Sailor’s Home is a private poetry festival being held in London from the 21-23 October, 2005. It is also the title of a body of poems written by six poet-friends in their different languages. We are: Bill Herbert who writes in English (and Scots); Arjen Duinker who writes in Dutch; Uwe Kolbe in German, Peter Laugesan in Danish, Karine Martel in French, and Yang Lian in Chinese.
The poems in this book do not ‘respond’ to each other in a narrow sense: each poet has explored his or her own understanding of the title ‘Sailor’s Home’, and arrranged their individual forms accordingly. So here there are at least six boats setting sail on different waterways, rivers, lakes – and all seven seas. But who is to say sailors don’t catch sight of each other in the distance? The ocean of language beneath our keels forms a deep link between us: by touching its waves, we share the joys and dangers of navigation. We all leave harbour constantly, seeking a new home in each new poem.
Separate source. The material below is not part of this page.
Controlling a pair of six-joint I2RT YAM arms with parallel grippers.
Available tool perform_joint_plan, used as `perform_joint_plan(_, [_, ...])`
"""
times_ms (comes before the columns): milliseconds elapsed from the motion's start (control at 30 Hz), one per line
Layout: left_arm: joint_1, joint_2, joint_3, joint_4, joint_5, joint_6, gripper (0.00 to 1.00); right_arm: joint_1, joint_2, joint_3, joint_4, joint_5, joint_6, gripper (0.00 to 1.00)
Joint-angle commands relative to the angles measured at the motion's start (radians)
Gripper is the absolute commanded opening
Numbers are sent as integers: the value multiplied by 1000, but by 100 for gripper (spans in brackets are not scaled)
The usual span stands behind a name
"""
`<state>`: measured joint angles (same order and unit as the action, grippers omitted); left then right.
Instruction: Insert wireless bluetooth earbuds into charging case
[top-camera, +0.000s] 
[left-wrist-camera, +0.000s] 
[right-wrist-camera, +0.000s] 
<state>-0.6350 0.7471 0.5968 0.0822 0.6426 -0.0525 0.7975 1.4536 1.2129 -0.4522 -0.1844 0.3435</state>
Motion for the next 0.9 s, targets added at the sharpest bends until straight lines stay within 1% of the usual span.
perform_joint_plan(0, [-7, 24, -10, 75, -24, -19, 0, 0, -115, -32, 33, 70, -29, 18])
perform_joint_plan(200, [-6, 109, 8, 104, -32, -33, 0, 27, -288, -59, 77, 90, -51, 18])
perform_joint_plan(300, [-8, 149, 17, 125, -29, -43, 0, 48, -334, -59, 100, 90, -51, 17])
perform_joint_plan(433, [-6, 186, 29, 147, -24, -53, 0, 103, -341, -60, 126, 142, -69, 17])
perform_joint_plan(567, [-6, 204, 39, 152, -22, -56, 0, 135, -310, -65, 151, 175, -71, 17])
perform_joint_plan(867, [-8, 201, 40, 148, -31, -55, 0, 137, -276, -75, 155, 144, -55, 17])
As well as the poems in both originals and translations into English, this book contains details of the festival’s conception and programmes. It is the document of this unique event. We have tried to bring to the festival the finest thing we could create in each language, in order to exchange it with others in the readings and discussions. The idea of a truly international exchange is not just an empty phrase: it is based on the specific value of these local voices. Six distinctive writers have collaborated to develop our understanding of both human society and of poetry. Crossing time and space like all sea travellers, they show how poetry can carry the freight of that individual inner voice – privately and professionally.